## What is expected
Where the string "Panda" occurs in a line of the entries below, copy that line.

◇ ◇ ◇ ◇

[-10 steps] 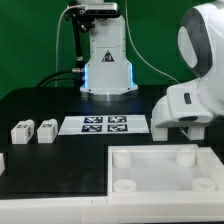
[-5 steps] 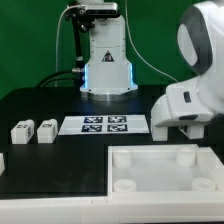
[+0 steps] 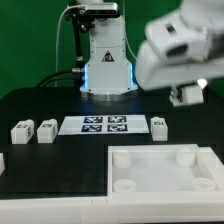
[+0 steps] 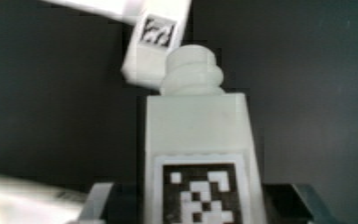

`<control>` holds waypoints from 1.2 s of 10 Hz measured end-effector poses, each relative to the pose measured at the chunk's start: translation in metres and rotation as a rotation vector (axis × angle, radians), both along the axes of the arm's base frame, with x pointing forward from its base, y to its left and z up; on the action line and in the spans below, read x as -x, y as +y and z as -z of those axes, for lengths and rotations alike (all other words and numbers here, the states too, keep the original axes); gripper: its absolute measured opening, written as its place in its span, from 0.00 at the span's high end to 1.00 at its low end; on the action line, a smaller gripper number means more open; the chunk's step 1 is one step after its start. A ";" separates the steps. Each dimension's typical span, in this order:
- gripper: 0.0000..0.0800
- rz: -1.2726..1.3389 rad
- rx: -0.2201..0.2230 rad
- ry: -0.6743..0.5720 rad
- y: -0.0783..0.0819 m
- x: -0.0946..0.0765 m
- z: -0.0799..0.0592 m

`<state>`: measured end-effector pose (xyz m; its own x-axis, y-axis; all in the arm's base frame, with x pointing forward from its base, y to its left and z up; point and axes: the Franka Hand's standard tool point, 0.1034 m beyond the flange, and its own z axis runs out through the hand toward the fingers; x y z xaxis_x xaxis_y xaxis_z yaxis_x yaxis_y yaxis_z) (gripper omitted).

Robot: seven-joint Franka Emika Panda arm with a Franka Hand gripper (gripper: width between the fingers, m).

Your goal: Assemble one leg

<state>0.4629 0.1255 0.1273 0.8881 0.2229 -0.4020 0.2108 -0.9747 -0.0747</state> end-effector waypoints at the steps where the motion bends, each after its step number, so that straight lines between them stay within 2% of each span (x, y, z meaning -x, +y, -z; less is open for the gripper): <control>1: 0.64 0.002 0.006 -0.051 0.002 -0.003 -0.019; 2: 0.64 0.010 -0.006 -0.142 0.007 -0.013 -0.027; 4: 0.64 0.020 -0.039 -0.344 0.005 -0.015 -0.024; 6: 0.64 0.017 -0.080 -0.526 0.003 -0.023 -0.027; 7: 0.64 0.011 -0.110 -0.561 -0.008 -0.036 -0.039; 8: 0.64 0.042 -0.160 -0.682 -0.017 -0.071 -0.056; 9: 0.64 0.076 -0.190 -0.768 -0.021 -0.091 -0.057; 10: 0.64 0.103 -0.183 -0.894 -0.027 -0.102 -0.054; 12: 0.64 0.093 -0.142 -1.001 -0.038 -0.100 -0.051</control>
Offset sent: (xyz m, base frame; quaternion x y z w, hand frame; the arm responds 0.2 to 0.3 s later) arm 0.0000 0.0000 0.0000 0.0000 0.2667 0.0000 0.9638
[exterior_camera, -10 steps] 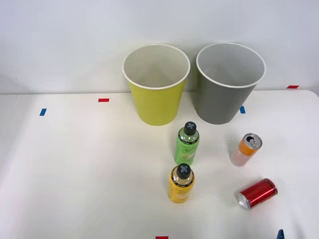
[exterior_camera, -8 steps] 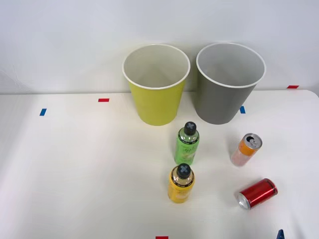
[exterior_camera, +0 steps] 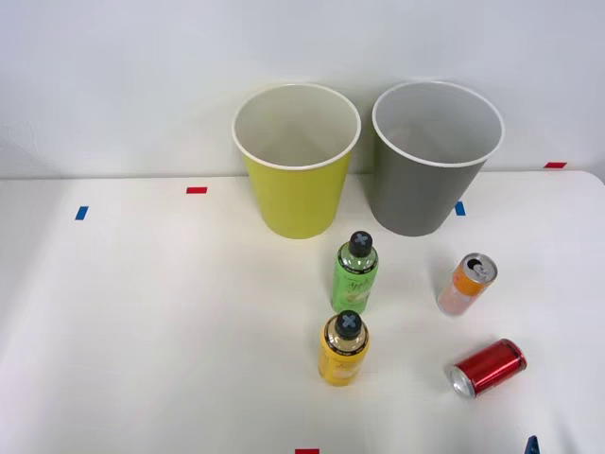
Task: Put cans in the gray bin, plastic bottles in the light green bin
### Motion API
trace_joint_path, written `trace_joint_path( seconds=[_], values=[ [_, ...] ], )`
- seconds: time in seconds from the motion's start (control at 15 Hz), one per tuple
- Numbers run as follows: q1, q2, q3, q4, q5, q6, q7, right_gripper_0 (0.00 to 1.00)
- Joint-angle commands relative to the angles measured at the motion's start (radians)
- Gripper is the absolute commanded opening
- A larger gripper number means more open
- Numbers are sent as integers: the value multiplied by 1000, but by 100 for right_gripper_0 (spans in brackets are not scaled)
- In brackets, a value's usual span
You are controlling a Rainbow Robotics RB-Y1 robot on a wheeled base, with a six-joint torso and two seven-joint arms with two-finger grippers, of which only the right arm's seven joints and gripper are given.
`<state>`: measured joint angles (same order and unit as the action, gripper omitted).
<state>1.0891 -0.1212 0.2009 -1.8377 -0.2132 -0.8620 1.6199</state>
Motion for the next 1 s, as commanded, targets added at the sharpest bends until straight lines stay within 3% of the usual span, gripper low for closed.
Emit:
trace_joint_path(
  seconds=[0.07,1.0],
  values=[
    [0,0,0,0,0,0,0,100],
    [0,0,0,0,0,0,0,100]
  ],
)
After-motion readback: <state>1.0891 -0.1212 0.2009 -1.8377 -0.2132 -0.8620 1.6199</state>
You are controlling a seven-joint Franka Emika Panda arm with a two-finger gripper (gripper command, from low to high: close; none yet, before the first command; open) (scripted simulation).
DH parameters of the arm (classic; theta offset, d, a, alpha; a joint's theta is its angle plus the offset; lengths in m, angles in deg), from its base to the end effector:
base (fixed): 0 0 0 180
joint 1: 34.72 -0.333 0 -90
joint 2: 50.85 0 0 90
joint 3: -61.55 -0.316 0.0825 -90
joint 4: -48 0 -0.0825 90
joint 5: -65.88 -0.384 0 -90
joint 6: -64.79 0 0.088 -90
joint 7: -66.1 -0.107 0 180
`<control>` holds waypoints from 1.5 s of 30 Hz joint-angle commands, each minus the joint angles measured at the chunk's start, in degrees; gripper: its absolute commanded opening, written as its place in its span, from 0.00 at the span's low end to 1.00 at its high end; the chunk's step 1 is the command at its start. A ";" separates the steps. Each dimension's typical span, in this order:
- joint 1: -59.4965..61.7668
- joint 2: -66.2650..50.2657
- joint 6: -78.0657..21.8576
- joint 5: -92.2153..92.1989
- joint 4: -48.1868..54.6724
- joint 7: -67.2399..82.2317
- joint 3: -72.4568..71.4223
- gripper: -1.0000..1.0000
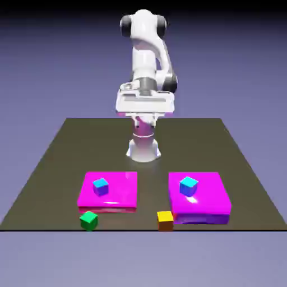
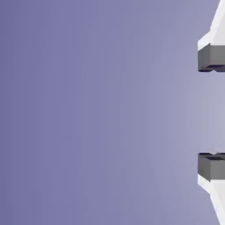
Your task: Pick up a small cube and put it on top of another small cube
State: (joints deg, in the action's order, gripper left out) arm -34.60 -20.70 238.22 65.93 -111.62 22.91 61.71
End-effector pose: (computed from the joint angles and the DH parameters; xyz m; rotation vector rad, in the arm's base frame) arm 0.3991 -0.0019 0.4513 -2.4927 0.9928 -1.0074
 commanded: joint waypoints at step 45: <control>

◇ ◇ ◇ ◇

## Problem solution
Robot: seven-joint Franka Emika Panda arm with a Franka Hand gripper (gripper: width between the fingers, m).
You are controlling a seven-joint Franka Emika Panda arm with a two-finger gripper (gripper command, from low to high: close; none yet, before the first command; open) (scripted simulation).

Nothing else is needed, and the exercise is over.